### [What the exercise asks]
Please give the data below again in full, exactly as it stands.

*** Begin section ***

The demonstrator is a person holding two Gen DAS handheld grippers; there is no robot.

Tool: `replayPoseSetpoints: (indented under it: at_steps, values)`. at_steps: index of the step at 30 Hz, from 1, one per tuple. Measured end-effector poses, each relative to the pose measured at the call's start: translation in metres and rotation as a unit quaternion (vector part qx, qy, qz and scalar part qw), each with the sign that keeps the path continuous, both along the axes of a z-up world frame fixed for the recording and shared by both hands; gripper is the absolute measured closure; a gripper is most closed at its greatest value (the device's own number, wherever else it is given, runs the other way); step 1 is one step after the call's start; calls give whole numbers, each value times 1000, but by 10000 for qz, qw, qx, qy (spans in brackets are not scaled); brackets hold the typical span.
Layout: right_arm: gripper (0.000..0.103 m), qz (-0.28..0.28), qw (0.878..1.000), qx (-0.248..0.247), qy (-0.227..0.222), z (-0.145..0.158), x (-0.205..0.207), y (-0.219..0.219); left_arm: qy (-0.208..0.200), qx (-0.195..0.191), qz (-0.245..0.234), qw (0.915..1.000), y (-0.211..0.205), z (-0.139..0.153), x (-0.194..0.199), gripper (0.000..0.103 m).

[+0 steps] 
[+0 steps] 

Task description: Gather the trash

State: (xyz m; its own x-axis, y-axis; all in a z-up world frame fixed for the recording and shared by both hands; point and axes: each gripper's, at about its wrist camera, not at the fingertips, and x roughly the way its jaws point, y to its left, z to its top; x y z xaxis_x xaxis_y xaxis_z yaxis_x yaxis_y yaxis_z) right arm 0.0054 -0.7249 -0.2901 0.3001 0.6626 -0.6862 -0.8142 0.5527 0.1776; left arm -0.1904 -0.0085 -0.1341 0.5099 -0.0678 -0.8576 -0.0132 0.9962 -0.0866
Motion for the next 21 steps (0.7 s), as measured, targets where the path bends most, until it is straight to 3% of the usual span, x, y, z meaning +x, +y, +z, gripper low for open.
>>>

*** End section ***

### [Response to the exercise]
The demonstrator is a person holding two Gen DAS handheld grippers; there is no robot.

Tool: `replayPoseSetpoints: (indented under it: at_steps, values)`. at_steps: index of the step at 30 Hz, from 1, one per tuple. Measured end-effector poses, each relative to the pose measured at the call's start: translation in metres and rotation as a unit quaternion (vector part qx, qy, qz and scalar part qw), each with the sign that keeps the path continuous, both along the axes of a z-up world frame fixed for the recording and shared by both hands; gripper is the absolute measured closure; a gripper is most closed at its greatest value (the device's own number, wherever else it is given, runs the other way); step 1 is one step after the call's start; calls give whole numbers, each value times 1000, but by 10000 for qz, qw, qx, qy (spans in brackets are not scaled); brackets hold the typical span.
Layout: right_arm: gripper (0.000..0.103 m), qz (-0.28..0.28), qw (0.878..1.000), qx (-0.248..0.247), qy (-0.227..0.222), z (-0.145..0.158), x (-0.205..0.207), y (-0.219..0.219); left_arm: qy (-0.208..0.200), qx (-0.195..0.191), qz (-0.245..0.234), qw (0.915..1.000), y (-0.211..0.205), z (-0.139..0.153), x (-0.194..0.199), gripper (0.000..0.103 m).

[+0 steps] 
[+0 steps] 

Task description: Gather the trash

State: (xyz m; its own x-axis, y-axis; all in a z-up world frame fixed for the recording and shared by both hands; point and axes: each gripper's, at about its wrist camera, not at the fingertips, and x roughly the way its jaws point, y to its left, z to its top; x y z xaxis_x xaxis_y xaxis_z yaxis_x yaxis_y yaxis_z) right arm 0.0054 -0.7249 -0.2901 0.3001 0.6626 -0.6862 -0.8142 0.5527 0.1776; left arm -0.1904 -0.0085 -0.1341 0.5099 -0.0678 -0.8576 -0.0132 0.9962 -0.0866
Motion for the next 21 steps (0.7 s), as measured, targets where the path bends most, until it is straight to 3% of the usual span, x, y, z meaning +x, +y, +z, gripper low for open.
>>>

The exercise requires no further answer.